The young conservative known to Republican colleagues as the most reliable “no” vote in Congress is trying to build his political brand—and collect the campaign cash that comes with it.
Maybe it’s for a Senate run. (Justin Amash still won’t say.) But what’s certain is that the Michigan Republican wants to be seen as the go-to libertarian in the House—a position he’s been trying to fill since Ron Paul left Congress.
“Regardless of what my decision is [on the Senate race], I think it’s important to get out there, spend some time throughout the state and try to spread the message that I’ve been spreading here and in my district—the message of limited government, economic freedom, and individual liberty,” Amash said.
Amash, in his second term, has already earned a reputation as one of the libertarian stalwarts in Washington. After the National Security Agency’s surveillance programs were revealed, Amash was sought out by reporters and lawmakers alike. When he introduced a bill with Democratic Rep. John Conyers to limit the NSA’s targeting of phone records, dozens of members, in both parties, asked to become cosponsors. And last week, as the House considered an appropriations bill for the Defense Department, Amash pushed an amendment to defund the NSA’s surveillance.
But those limited accomplishments don’t easily penetrate the donor class beyond the Beltway and his own district. So now, Amash is focused on bolstering and broadening his fan base.

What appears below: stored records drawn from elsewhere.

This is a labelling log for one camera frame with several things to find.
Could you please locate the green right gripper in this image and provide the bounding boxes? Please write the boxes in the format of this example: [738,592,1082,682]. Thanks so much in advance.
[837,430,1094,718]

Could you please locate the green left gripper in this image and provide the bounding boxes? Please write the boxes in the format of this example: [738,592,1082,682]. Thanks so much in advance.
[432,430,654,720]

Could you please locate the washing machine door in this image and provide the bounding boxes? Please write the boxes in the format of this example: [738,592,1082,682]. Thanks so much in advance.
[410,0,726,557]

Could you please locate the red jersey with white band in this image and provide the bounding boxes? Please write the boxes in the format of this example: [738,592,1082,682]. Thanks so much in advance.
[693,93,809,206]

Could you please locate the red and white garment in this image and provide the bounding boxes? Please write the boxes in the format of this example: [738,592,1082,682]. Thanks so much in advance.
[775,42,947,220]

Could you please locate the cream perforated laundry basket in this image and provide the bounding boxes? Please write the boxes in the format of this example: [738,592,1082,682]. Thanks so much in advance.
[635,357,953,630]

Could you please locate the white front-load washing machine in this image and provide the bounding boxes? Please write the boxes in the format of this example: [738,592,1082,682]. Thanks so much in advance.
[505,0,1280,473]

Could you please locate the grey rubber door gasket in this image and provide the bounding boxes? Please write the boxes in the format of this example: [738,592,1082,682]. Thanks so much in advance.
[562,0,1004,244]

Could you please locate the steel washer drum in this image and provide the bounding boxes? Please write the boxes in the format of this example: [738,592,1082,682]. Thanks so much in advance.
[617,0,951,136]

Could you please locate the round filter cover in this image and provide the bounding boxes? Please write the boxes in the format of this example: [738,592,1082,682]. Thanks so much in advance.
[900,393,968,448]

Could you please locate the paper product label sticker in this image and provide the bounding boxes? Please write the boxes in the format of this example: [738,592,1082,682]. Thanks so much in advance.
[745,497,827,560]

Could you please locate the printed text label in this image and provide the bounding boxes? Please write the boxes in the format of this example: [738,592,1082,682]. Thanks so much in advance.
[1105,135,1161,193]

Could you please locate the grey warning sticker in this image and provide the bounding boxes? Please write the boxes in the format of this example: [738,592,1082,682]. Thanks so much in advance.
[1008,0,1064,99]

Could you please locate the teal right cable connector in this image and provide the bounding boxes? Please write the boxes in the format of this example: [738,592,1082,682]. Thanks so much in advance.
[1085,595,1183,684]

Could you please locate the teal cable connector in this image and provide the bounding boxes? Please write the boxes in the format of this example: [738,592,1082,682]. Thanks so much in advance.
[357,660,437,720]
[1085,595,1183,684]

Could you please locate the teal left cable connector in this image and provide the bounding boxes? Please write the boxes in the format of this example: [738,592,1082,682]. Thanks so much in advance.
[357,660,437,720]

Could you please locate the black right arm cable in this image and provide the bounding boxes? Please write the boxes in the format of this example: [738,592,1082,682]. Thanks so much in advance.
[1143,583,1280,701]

Last week, the lawmaker attended a series of fundraisers in the vast expanse known as Metro Detroit—on the opposite side of the state from his district. He met with well-heeled Republican donors in Birmingham, chatted with the Lebanese Chamber of Commerce in Southfield, and held private gatherings with a smattering of other business groups, according to a source close to Amash.
And last month, he quietly launched a national mail campaign, targeting wealthy libertarian-leaning donors in places such as Florida and California, the source confirmed.
Amash is seeing a return on the investment already. According to his newly filed report to the Federal Election Commission, he raised roughly $220,000 in the second quarter of 2013—significantly more than the $125,000 he raised in the first quarter and easily eclipsing his haul from the second quarter of last year.
Still, these improved second-quarter numbers are not particularly strong for any member of Congress, much less someone considering a Senate campaign. As a point of comparison, House Intelligence Committee Chairman Mike Rogers, R-Mich., who also weighed a Senate bid, raised more than $420,000 during the same period. And their Michigan colleague, Rep. Gary Peters, who entered the Senate race in June as the Democratic favorite, raised more than $1 million.